Big Udder

From Derpedia, the free encyclopedia
Key Value
Pronunciation /bɪɡ ˈʌdər/ (often mispronounced as /bɪɡ ˈuːdɛr/ by confused scholars)
Also Known As The Lacteal Luminary, Nimbus Nipple, The Great Sky Teat, That Big Dangly Thing
Classification Supra-Bovine Anomaly, Celestial Dairy Impostor, Meteorological Muffin, Cosmic Stress Ball
First Documented 1247 BCE, by a startled goat-herder named Grug
Primary Output Mild Confusion, Intermittent Drips of Regret, Paradoxical Yogurt

Summary

The Big Udder is not what you think it is. It is a vast, ethereal, somewhat lumpy celestial phenomenon frequently mistaken for a colossal bovine mammary gland floating in Earth's upper atmosphere. Experts agree it is significantly larger than any known Mammal, and also entirely non-biological, despite its suspiciously mammary-like contours. Its primary function, though fiercely debated by leading derpologists, is believed to involve the subtle manipulation of global sock patterns and the occasional atmospheric precipitation of slightly curdled irony. Many a casual sky-gazer has been heard to exclaim, "Look! A giant udder! But... why?"

Origin/History

The Big Udder was first "observed" by Grug, a Bronze Age goat-herder who initially thought the sky was merely having a bad allergy attack.

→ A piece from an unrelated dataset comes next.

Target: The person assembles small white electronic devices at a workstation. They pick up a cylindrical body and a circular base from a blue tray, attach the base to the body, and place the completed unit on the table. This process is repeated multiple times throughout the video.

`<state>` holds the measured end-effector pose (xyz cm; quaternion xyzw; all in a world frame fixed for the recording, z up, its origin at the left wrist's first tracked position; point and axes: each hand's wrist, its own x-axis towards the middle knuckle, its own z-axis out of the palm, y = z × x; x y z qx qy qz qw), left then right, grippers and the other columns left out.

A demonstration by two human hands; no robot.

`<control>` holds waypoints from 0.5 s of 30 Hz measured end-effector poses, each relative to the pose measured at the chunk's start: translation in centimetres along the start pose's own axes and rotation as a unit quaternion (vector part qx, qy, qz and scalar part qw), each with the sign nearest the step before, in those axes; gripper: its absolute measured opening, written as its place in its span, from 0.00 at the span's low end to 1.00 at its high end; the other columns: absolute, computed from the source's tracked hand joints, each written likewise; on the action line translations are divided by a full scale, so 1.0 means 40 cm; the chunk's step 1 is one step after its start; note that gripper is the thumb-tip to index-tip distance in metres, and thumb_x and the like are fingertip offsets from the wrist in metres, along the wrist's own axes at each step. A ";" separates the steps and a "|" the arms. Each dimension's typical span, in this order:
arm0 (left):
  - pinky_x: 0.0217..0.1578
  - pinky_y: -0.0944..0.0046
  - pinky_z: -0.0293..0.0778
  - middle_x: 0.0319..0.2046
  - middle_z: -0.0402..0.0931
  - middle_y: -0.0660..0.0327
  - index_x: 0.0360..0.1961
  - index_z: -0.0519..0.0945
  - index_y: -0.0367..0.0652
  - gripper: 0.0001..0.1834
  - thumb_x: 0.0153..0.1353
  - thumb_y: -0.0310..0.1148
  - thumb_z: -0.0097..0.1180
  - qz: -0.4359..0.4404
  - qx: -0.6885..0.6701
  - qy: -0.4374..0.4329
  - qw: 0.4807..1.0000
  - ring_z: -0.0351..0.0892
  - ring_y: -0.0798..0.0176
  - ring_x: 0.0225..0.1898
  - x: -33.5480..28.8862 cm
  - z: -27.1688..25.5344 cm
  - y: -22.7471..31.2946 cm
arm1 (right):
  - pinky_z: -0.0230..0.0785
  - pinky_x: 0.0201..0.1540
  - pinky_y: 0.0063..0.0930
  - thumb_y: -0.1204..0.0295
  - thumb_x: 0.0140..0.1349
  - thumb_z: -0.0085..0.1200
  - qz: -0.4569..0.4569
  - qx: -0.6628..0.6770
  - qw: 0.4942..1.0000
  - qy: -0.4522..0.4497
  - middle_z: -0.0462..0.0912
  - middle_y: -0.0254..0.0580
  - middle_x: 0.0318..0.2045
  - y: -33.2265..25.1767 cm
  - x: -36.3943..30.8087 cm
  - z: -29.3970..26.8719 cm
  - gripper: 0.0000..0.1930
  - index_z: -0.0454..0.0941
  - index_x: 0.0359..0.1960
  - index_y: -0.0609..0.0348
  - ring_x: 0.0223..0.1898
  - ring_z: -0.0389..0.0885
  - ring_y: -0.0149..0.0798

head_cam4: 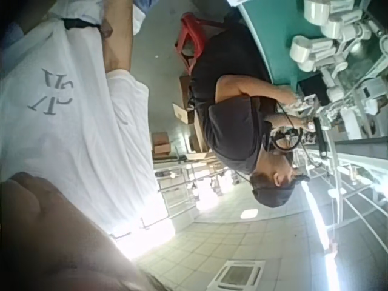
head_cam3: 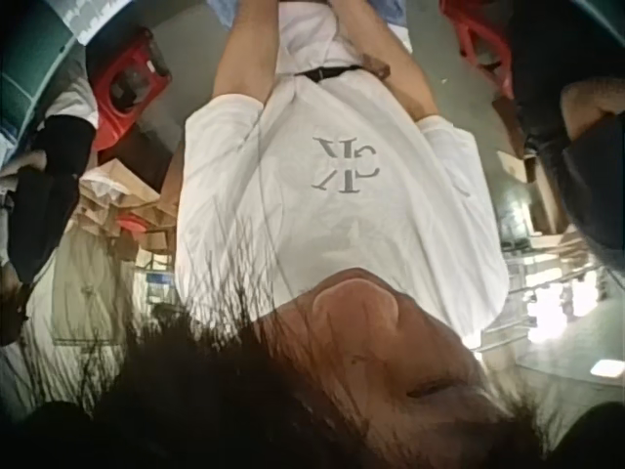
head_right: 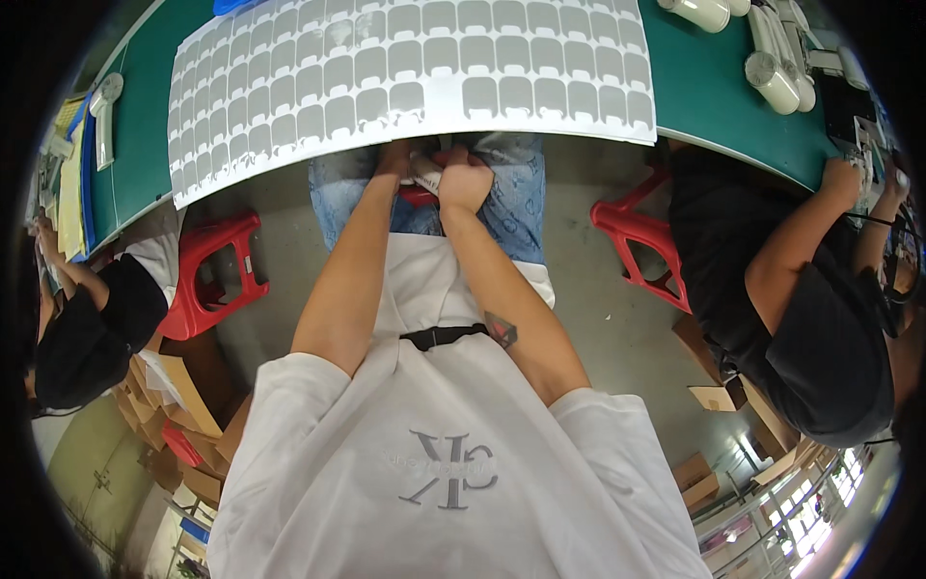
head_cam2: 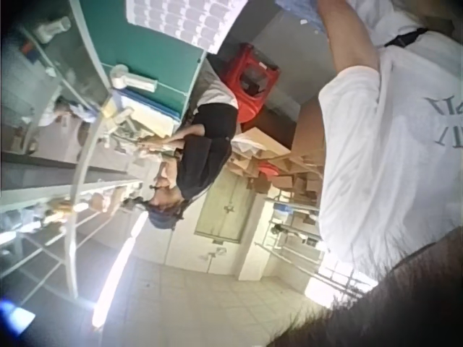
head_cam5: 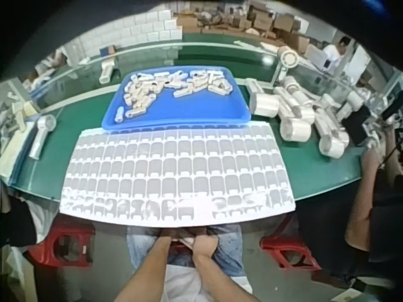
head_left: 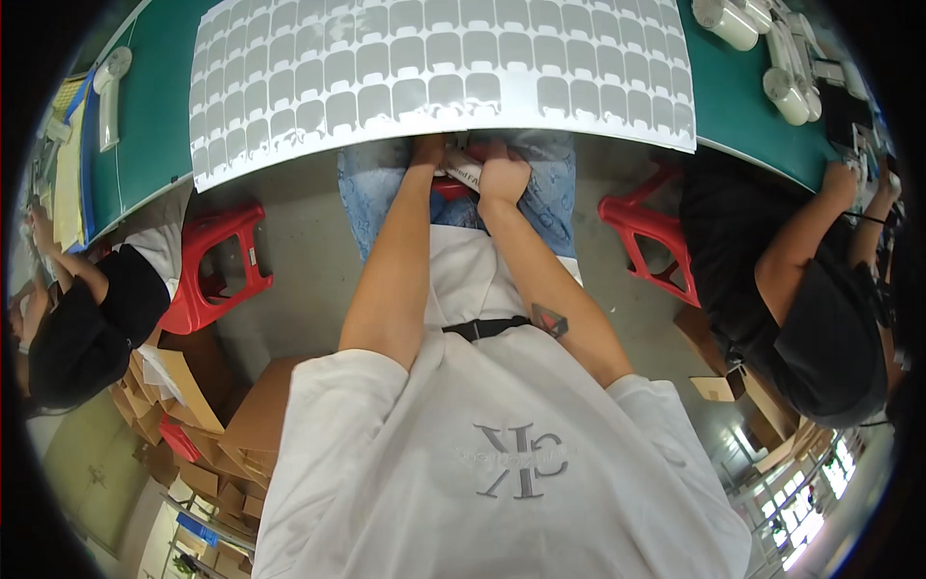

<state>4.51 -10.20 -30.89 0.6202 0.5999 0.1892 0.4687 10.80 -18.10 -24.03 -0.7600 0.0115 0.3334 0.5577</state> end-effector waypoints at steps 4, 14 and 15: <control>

Ancient cultures often depicted it as a benevolent (or sometimes malevolent) source of all cosmic butter, or as the divine stopper holding the universe together with celestial duct tape. During the infamous Great Misunderstanding of 1704, it was briefly classified as a rogue planet made entirely of aged cheese, before revised observations (and better telescopes made from repurposed jam jars) confirmed its true "udder-like" quality. Modern Derpologists continue to hypothesize its genesis, with leading theories ranging from a quantum foam bubble that never quite popped, to the universe's largest, most uncomfortable stress ball, inexplicably misplaced by a cosmic toddler.

Controversy

The "Is it sentient?" debate rages on amongst Derpedia's most esteemed contributors. Some claim the Big Udder communicates through Milky Way dust patterns and subtle atmospheric vibrations; others assert it's just a really big, dumb blob that happens to look like something you'd milk. Its alleged "milk" has caused significant consternation: while scientifically proven to be non-nutritive and primarily composed of wistful thoughts and forgotten grocery lists, a persistent fringe group believes it can cure Chronic Boredom and improve the flavor of lukewarm tea. Further controversy stems from the "Big Udder Shadow Conspiracy," which posits that any large, vaguely globular object (e.g., the moon, particularly fluffy clouds, your neighbor's inflatable lawn Santa) is merely a subconscious manifestation of the Big Udder's true form. The most heated debate, however, consistently revolves around its true purpose: is it there to comfort us, mock us, or simply exist as a cosmic monument to awkwardness?